Vegan Scalloped Potatoes // Recipe Week

Last day of this round of recipe week! Thank you so much for following along. I have enjoyed sharing these amazing recipes with you and I will definitely be back with another round in the future. Today we are finishing off with one of my favorite recipes; the vegan scalloped potatoes. This is the vegan version of the Danish 'flødekartofler' which is a well-loved food here in Denmark - but definitely not vegan as it's filled with dairy. But here is the vegan version (that's in my opinion a lot better):

4 servings // time: 2 hours and 10 minutes

3.3 lb - 4.4 lb potatoes, (1 ½ - 2 kg)
2 onions
1 cup shredded coconut
1 ½ tsp. Himalayan pink fine salt
Ca. 3 cups water

Preheat the oven to 400 degrees Fahrenheit or 200 degrees Celsius.

If the peel on the potatoes is ugly then peel them, otherwise just scrub them and use them with the peel on. With the peel on you only need 3.3 lb or 1 ½ kg whereas if you peel them you need 4.4 lb or 2 kg.

Cut the potatoes into thin slices and place them in a heat resistant tray greased with coconut oil or lined with baking paper.
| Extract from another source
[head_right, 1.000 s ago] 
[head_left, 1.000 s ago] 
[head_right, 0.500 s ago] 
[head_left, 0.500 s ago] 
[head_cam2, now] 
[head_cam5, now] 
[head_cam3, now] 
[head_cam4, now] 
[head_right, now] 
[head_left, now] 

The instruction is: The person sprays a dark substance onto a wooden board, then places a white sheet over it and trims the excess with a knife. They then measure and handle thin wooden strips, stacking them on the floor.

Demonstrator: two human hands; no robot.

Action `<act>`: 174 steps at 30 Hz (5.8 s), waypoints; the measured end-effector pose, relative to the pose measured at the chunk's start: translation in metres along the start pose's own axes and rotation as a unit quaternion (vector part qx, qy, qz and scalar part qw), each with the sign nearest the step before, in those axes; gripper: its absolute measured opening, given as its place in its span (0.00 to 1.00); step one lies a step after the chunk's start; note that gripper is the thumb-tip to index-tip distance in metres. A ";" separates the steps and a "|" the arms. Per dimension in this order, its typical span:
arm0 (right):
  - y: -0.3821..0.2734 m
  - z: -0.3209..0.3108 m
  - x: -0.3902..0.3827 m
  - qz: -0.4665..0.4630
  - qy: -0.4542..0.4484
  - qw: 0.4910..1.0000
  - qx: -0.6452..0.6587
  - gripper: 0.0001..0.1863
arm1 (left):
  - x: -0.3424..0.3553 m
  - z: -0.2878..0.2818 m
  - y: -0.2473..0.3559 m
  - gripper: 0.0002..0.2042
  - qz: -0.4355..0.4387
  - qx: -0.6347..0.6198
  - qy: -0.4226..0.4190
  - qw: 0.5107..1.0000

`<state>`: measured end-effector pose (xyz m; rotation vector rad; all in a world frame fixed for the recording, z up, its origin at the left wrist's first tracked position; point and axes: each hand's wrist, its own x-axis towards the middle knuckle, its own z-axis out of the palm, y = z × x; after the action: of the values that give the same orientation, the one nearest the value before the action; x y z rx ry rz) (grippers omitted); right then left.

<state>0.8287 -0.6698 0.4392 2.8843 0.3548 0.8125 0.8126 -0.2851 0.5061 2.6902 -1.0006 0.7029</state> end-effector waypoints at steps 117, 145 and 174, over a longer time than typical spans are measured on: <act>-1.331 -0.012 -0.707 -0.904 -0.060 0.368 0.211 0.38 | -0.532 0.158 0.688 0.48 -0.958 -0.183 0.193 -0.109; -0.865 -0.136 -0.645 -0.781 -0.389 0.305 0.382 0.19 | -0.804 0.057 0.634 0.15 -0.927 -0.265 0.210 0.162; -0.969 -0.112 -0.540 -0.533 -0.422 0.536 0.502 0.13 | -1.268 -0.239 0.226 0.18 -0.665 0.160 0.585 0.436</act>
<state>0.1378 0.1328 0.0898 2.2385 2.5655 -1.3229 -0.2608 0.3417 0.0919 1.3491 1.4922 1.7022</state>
Set aside.  

Peel and cut the onion into quarters and place in the blender along with the shredded coconut, salt and half of the water. Blend until smooth and adjust the consistency with the rest of the water until you get a creamy consistency.

Pour the liquid into the tray with the potato slices and distribute the liquid evenly in the tray, between the potato slices, using your hands.  

Smooth out the surface.  

Bake the potato dish in the oven for 75 - 90 minutes until the potatoes are tender and golden. Ready for serving.